For picky shoppers who had come to rely on Jet.com for its unique pricing model and curated selection of products, the news was disappointing but not entirely surprising. Many had noticed that Jet.com‘s prices had become less competitive over time and that the site‘s selection had become more limited as Walmart focused on integrating Jet.com‘s technology and talent into its own e-commerce operations.

The Future of E-Commerce and Online Grocery Shopping

The rise and fall of Jet.com offers valuable lessons for retailers and consumers alike. On the one hand, it underscores the immense challenge of competing with Amazon, which has an unparalleled advantage in terms of scale, resources, and customer loyalty. As Sucharita Kodali, a retail analyst at Forrester, put it: "Jet.com was a victim of Amazon‘s success. It‘s very hard to compete with a company that has such a dominant position in the market."

On the other hand, the story of Jet.com also highlights the importance of innovation and adaptability in the rapidly evolving e-commerce landscape. While Jet.com‘s pricing model and partnerships with luxury brands were initially promising, they were not enough to sustain long-term growth in the face of Amazon‘s relentless competition.

Looking ahead, it‘s clear that the future of e-commerce and online grocery shopping will be shaped by a combination of technological innovation, customer-centric strategies, and strategic partnerships. As more consumers shift their spending online, retailers will need to find new ways to differentiate themselves and create value for their customers.

For picky shoppers, this means being savvy about the tools and resources available to them, from price comparison apps to loyalty programs to subscription services. It also means being willing to explore new options and adapt to changing market conditions, whether that means trying out a new online grocery service or experimenting with a different payment method to unlock additional discounts.

Conclusion

The rise and fall of Jet.com is a cautionary tale for retailers and consumers alike, highlighting both the immense potential and the significant challenges of competing in the e-commerce space. While Jet.com‘s innovative pricing model and partnerships with luxury brands initially set it apart, ultimately it was not enough to overcome the dominance of Amazon.

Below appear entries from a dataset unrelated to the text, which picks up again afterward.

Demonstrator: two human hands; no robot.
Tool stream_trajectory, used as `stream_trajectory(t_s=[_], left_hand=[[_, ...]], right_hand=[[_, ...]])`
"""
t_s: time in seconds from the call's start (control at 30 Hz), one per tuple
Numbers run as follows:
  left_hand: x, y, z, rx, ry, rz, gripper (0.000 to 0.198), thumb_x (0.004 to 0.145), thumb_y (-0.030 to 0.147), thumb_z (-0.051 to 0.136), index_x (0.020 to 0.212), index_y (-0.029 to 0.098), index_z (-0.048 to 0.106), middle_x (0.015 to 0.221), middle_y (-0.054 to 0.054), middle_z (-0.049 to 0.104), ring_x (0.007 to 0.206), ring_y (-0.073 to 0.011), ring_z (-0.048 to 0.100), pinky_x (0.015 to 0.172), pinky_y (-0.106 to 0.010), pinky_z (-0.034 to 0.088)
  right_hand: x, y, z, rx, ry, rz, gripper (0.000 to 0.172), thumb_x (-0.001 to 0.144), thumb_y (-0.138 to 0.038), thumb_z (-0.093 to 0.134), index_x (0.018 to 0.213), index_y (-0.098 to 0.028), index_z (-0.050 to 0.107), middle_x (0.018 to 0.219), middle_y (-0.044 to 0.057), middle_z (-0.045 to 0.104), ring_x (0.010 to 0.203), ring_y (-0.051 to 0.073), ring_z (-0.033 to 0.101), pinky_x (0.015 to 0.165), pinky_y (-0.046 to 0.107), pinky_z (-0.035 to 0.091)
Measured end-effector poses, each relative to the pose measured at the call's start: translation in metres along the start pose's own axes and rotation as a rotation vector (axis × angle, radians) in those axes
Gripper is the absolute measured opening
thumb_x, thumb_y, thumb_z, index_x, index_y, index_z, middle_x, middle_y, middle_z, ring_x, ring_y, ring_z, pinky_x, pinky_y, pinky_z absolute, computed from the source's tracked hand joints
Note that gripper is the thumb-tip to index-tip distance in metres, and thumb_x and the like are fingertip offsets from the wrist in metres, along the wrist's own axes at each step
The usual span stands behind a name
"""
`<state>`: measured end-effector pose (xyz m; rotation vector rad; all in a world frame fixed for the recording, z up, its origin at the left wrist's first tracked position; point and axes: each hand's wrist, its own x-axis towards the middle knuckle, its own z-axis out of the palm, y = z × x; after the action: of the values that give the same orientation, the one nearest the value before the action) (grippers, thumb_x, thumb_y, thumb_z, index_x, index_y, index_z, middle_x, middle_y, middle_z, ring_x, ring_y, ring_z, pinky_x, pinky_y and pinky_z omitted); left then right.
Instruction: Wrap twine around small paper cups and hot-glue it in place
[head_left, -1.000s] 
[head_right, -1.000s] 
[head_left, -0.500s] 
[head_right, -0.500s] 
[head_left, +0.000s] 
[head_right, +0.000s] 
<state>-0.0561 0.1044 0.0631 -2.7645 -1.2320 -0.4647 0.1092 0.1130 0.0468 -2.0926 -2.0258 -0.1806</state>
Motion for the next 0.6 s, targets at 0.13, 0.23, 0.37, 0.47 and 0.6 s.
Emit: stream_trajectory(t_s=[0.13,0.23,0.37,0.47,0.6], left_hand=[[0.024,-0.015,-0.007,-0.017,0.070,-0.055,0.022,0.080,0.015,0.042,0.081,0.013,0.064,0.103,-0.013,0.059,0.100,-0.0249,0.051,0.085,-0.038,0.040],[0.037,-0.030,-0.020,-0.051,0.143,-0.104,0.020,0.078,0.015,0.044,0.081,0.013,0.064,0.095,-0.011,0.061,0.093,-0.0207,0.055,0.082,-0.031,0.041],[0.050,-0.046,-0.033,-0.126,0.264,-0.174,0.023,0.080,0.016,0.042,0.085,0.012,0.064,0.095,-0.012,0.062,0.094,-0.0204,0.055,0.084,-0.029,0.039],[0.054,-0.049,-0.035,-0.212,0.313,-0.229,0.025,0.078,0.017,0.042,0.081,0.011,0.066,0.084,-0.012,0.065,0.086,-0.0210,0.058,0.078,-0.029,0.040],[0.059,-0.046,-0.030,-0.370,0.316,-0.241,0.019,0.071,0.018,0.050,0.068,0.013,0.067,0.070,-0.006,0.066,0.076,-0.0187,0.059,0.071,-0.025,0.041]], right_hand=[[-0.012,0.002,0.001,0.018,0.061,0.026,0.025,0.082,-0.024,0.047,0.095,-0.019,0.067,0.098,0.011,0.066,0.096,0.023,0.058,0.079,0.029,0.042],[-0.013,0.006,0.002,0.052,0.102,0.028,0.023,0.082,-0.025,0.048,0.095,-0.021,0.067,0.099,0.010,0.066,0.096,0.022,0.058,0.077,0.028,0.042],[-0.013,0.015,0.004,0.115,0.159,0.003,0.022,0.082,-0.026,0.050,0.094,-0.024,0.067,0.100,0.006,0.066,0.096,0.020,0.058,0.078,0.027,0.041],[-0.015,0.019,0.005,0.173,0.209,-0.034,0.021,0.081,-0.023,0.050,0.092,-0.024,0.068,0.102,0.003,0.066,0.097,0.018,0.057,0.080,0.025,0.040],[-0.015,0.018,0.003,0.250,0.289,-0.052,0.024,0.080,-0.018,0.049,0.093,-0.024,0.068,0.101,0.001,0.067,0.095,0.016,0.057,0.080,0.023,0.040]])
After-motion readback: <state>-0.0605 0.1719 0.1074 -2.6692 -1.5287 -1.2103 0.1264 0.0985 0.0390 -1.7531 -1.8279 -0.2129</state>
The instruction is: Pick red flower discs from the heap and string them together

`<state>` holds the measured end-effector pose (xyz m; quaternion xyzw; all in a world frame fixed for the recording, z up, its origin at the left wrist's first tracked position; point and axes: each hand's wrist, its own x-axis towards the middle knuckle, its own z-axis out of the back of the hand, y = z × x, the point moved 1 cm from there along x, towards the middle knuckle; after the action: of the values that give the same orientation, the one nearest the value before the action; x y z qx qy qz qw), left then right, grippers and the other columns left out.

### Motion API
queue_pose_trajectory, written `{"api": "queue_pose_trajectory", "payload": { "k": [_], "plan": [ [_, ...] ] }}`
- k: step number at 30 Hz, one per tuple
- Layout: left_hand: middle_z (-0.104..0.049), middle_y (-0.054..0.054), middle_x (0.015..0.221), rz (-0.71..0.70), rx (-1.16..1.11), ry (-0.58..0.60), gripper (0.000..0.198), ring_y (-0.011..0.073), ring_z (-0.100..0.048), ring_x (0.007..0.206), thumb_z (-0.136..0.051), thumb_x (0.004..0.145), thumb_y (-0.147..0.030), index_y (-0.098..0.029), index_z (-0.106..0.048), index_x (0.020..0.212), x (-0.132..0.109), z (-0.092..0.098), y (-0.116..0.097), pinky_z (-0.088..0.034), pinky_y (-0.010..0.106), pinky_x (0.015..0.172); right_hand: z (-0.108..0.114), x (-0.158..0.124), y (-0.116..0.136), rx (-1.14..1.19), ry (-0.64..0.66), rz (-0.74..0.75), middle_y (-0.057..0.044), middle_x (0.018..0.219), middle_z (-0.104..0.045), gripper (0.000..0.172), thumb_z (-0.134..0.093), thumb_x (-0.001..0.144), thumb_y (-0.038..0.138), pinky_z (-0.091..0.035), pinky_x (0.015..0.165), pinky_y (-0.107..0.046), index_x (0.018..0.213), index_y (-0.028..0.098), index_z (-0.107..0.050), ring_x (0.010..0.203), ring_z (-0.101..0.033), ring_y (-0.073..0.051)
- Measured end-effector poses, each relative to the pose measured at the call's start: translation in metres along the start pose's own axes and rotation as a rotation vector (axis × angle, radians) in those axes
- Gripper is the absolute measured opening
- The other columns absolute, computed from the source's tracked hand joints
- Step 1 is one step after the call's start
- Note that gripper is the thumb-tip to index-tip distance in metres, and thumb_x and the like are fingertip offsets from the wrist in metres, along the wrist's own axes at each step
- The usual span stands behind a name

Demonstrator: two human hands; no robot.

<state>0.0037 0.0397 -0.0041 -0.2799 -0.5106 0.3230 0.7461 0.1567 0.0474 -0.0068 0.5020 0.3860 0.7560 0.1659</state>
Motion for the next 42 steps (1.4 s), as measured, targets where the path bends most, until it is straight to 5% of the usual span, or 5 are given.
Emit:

For picky shoppers, the lesson is clear: while it‘s important to be discerning and strategic about where and how you shop online, it‘s also essential to be adaptable and open to new possibilities. As the e-commerce landscape continues to evolve, the most successful shoppers will be those who are able to navigate the changing tides and find new ways to unlock value and convenience.

As for the future of Jet.com, it remains to be seen how its technology and talent will be integrated into Walmart‘s broader e-commerce strategy. However, one thing is certain: the story of Jet.com will continue to be studied and analyzed by retail experts and consumers alike, as a case study in the challenges and opportunities of competing in the digital age.